Extracted data entries:

>>>>>

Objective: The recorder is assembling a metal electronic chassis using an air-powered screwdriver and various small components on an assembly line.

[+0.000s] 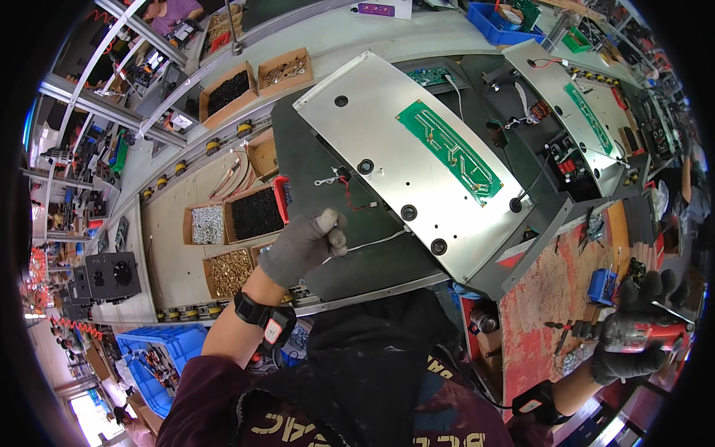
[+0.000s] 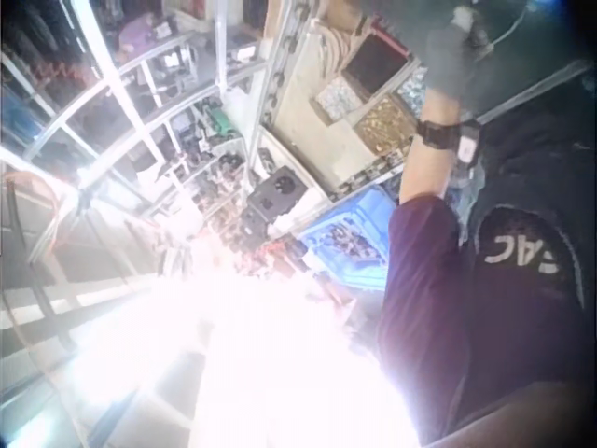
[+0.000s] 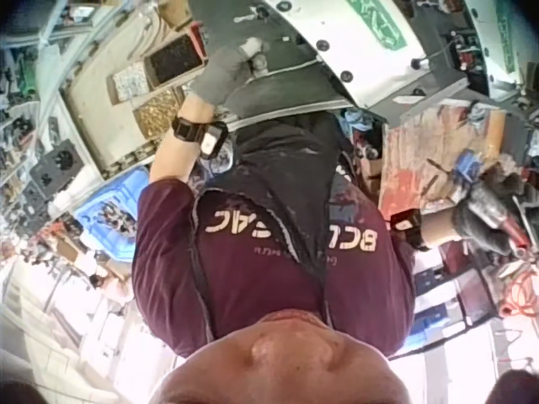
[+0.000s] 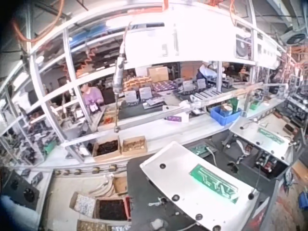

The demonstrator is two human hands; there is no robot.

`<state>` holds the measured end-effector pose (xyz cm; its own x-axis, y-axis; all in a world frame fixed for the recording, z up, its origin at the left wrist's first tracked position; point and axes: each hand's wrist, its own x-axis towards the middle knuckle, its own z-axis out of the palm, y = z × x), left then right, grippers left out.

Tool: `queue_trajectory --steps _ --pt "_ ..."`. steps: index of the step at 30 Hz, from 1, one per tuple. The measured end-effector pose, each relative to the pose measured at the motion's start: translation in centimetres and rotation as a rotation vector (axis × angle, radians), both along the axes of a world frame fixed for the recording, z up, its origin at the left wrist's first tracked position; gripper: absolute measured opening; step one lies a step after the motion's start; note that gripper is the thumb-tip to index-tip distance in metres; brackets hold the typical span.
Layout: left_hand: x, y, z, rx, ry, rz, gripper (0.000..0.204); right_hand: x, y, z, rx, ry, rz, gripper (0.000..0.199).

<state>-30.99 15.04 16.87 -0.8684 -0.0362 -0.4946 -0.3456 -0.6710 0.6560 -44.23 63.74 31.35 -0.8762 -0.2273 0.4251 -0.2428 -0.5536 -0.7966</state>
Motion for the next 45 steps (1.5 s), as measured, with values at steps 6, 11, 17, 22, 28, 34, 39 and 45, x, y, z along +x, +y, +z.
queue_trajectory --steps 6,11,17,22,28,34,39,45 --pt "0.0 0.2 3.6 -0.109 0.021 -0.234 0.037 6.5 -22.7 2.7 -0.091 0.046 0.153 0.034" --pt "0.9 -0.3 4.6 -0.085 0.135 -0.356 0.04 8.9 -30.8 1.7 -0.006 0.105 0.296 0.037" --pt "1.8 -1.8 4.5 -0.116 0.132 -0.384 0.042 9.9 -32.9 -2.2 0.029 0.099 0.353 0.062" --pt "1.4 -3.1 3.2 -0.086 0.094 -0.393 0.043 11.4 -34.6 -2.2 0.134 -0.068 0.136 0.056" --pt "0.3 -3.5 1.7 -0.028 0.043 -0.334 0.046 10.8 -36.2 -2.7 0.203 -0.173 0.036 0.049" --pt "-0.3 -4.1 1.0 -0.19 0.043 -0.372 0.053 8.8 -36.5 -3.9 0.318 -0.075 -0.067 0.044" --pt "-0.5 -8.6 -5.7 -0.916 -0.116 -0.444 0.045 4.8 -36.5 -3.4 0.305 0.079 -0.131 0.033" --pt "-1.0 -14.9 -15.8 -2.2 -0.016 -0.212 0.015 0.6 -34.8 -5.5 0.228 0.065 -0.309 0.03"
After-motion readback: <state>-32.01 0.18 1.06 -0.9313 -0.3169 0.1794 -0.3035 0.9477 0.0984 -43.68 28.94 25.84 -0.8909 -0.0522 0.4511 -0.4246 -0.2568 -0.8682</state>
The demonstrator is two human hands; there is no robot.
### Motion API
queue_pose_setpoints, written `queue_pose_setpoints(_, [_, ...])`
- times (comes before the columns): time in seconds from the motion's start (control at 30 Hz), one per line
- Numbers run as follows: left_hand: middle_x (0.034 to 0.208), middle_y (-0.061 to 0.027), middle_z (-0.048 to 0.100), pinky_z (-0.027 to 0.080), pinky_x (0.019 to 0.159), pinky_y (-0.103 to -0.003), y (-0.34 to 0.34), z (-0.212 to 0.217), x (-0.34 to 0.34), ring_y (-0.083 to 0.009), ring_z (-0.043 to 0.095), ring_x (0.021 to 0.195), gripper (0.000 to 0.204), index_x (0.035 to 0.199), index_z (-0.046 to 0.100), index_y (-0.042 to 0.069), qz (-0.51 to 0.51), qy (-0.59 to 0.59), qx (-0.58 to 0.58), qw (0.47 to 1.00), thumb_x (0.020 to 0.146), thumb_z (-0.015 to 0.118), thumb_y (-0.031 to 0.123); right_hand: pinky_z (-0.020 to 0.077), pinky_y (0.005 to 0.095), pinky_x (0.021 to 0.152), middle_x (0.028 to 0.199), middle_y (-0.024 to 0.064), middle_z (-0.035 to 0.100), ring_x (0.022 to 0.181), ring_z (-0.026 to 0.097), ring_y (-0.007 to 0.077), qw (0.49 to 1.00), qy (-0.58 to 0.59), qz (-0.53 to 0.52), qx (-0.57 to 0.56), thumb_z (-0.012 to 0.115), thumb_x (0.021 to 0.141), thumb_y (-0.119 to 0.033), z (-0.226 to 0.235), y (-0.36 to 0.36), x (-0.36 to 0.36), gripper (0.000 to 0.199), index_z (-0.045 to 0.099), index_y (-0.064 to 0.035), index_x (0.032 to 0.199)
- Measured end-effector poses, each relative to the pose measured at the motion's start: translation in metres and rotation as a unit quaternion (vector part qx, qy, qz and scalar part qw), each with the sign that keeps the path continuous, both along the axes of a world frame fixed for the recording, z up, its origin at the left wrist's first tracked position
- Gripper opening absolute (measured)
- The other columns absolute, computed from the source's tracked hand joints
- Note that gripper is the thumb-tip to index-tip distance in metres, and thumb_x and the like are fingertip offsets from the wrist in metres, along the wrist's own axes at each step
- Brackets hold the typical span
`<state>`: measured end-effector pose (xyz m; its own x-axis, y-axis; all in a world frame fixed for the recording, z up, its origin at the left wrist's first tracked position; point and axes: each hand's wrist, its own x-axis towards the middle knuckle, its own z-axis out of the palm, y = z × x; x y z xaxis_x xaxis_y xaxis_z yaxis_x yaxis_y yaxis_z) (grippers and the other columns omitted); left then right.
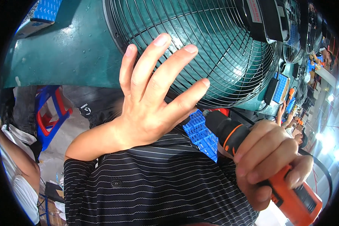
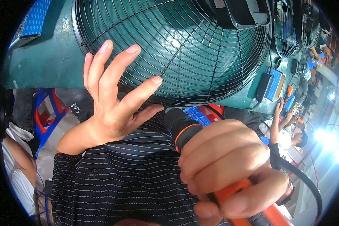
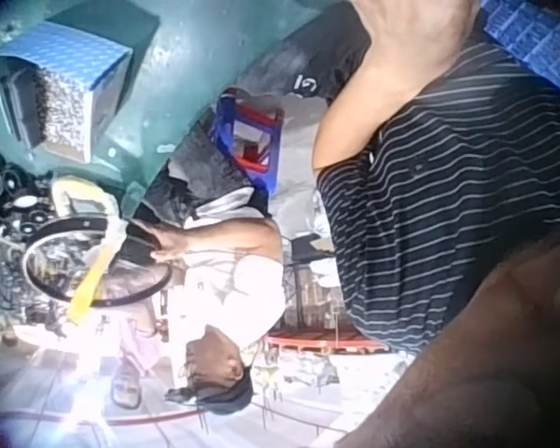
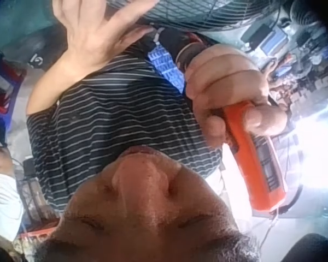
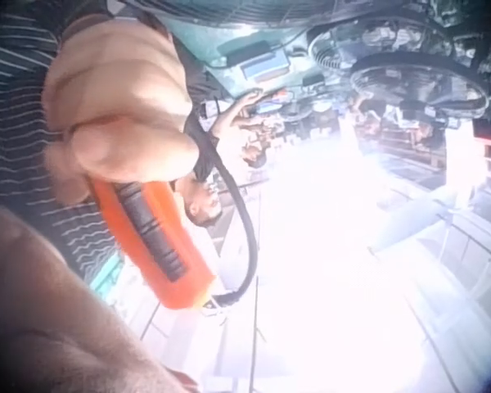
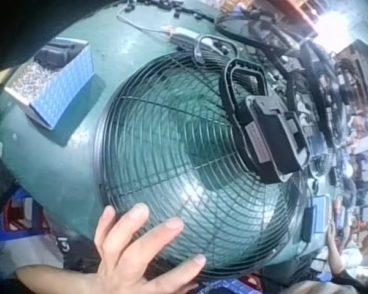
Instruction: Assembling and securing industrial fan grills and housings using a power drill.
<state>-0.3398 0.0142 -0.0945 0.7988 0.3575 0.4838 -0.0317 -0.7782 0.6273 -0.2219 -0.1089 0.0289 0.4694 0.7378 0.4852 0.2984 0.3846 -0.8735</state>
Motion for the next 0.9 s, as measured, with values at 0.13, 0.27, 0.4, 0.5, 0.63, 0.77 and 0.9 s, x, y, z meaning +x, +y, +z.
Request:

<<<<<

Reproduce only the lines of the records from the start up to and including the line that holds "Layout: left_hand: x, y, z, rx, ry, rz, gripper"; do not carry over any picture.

Objective: The recorder is assembling a metal electronic chassis using an air-powered screwdriver and various small components on an assembly line.

[+0.000s] 
[+0.000s] 
[+0.000s] 
[+0.000s] 

The demonstrator is two human hands; there is no robot.

`<state>` holds the measured end-effector pose (xyz cm; its own x-axis, y-axis; all in a world frame fixed for the recording, z up, its origin at the left wrist's first tracked position; point and axes: each hand's wrist, its own x-axis towards the middle knuckle, its own z-axis out of the palm, y = z × x), left then right, grippers left out.

Tool: `queue_trajectory --steps _ --pt "_ ..."`. steps: index of the step at 30 Hz, from 1, one per tuple. The measured end-effector pose, each relative to the pose measured at the motion's start: translation in centimetres and rotation as a rotation vector (axis × angle, radians), both along the axes of a world frame fixed for the recording, z up, its origin at the left wrist's first tracked position; gripper: absolute measured opening; step one lies a step after the motion's start; note that gripper is the thumb-tip to index-tip distance in metres; brackets hold the typical span.
Layout: left_hand: x, y, z, rx, ry, rz, gripper (0.000..0.204); right_hand: x, y, z, rx, ry, rz, gripper (0.000..0.199).

The work on this exercise has been finished.